In injured knee joints, proinflammatory cytokines are produced by chondrocytes and synoviocytes and by infiltrated leucocytes, resulting in the production and activation of matrix metalloproteases (MMPs) and aggrecanases [11, 47, 48]. As a parallel route, complement components such as sublytic concentrations of MAC stimulate chondrocytes to produce MMPs and aggrecanases [27], and complement anaphylatoxins (C3a and C5a) stimulate granulocytes, macrophages, and B and T cells to produce proinflammatory cytokines [3]. Further, it has been shown that C1s (a protease of the classical pathway) can activate proMMP-9, and C1s can also cleave types I, II and IV collagens [49, 50]. This indicates that there are several possible routes for the induction of extracellular proteases in these patients.
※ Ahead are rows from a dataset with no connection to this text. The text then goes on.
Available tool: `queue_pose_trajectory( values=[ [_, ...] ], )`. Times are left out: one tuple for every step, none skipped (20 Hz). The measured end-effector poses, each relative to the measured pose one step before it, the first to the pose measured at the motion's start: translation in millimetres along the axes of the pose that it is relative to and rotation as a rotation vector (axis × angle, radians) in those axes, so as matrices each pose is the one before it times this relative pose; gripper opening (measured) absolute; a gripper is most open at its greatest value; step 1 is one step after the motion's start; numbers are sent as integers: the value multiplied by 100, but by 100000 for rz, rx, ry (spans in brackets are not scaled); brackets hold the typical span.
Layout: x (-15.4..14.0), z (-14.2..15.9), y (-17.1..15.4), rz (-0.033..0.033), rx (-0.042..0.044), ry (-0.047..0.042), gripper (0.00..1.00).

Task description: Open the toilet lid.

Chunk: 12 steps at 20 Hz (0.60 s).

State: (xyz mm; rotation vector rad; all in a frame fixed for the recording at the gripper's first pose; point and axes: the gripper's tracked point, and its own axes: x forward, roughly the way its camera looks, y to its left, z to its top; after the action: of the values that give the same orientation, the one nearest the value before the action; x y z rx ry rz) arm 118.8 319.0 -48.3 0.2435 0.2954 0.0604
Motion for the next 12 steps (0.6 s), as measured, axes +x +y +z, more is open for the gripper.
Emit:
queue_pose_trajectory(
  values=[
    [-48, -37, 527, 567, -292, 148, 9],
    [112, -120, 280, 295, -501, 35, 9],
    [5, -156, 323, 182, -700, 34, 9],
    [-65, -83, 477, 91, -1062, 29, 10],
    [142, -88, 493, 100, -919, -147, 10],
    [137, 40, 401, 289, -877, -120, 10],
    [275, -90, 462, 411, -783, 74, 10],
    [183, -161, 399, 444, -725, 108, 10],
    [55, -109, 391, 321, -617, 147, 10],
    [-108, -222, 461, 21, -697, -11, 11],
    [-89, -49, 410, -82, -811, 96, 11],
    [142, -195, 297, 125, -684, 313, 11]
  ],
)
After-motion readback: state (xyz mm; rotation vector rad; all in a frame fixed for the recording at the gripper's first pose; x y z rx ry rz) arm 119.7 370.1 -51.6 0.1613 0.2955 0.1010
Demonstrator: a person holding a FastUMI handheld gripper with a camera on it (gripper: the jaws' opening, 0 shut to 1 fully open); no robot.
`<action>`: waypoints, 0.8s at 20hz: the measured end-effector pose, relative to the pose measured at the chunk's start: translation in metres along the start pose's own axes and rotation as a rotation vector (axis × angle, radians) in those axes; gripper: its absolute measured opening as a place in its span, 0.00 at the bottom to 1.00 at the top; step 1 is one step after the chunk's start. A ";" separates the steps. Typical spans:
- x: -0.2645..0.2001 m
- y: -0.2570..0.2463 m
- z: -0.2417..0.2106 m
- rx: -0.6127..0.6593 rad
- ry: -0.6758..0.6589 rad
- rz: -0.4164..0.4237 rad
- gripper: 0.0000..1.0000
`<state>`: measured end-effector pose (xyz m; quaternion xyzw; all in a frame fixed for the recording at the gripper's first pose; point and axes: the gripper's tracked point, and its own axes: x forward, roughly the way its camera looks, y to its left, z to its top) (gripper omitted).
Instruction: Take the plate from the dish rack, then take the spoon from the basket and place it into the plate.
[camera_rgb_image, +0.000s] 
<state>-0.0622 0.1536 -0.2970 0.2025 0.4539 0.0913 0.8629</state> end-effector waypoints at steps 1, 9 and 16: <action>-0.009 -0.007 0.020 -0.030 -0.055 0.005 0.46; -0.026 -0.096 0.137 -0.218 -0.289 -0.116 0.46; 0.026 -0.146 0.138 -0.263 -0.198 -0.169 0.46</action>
In patients with a recent knee injury (0–5 weeks), the release into the synovial fluid of proinflammatory cytokines IL-1β, IL-6 and TNF-α precedes the release of cartilage degradation products of aggrecan, COMP and type II collagen [14, 19, 23, 38]. In the same patients in the present study, we found no correlation between the complement factors C4d, C3bBbP and sTCC and cartilage degradation products of aggrecan, type II collagen and COMP; however, the complement factor concentrations correlated positively with proinflammatory cytokine levels of IL-1β, IL-6 and TNF-α. This supports the concept that complement together with coagulation represents an alternative route to activation of cytokine pathways, and together these routes drive the catabolic process seen as cartilage degradation after joint injury and most likely later in OA.

This study has certain limitations. First, the lack of dilution linearity for the C3bBbP and sTCC assays using synovial fluid samples complicated the assessments, and only relative comparison could be made by using the same dilution (1:20) for all samples. Second, because the subjects in the OA, RA and PPA groups were older than the subjects in the reference group, we cannot exclude the possibility that the increased levels of the complement factors found in these patient groups could be due partly to differences in age. Third, the knee injury group was cross-sectional, so the design precludes drawing firm conclusions of trends in time because no repeated sampling was done within individual patients. Hence, our suggestions regarding differences in complement activation over time need to be confirmed in longitudinal studies. Finally, we measured only the soluble components of C4d, C3bBbP and sTCC found in synovial fluid, and these also ought to be analysed as cell-bound (e.g., chondrocytes, synoviocytes) components for the different diagnostic groups.

Conclusions

We show that alternative and classical and/or lectin complement pathways are activated in the synovial fluid of subjects with knee injury and in patients with OA. After an injury to the knee, the complement factors C4d, C3bBbP and sTCC are instantly activated and are associated with proinflammatory cytokines, while C4d and sTCC are associated with OC fractures.

This and previous reports have suggested that complement is activated in OA [27]. Knee injury is a well-known and strong risk factor for rapid knee OA development, but the driving mechanisms are not well understood. The sudden activation of complement after knee injury found in this study, especially among those with more severe trauma, most likely represents one of several important pathways involved in the onset of this complex disease. Therefore, more clinical studies using longitudinal cohorts are needed to elucidate these pathological pathways to determine if or when to use complement inhibitors as a treatment strategy for OA.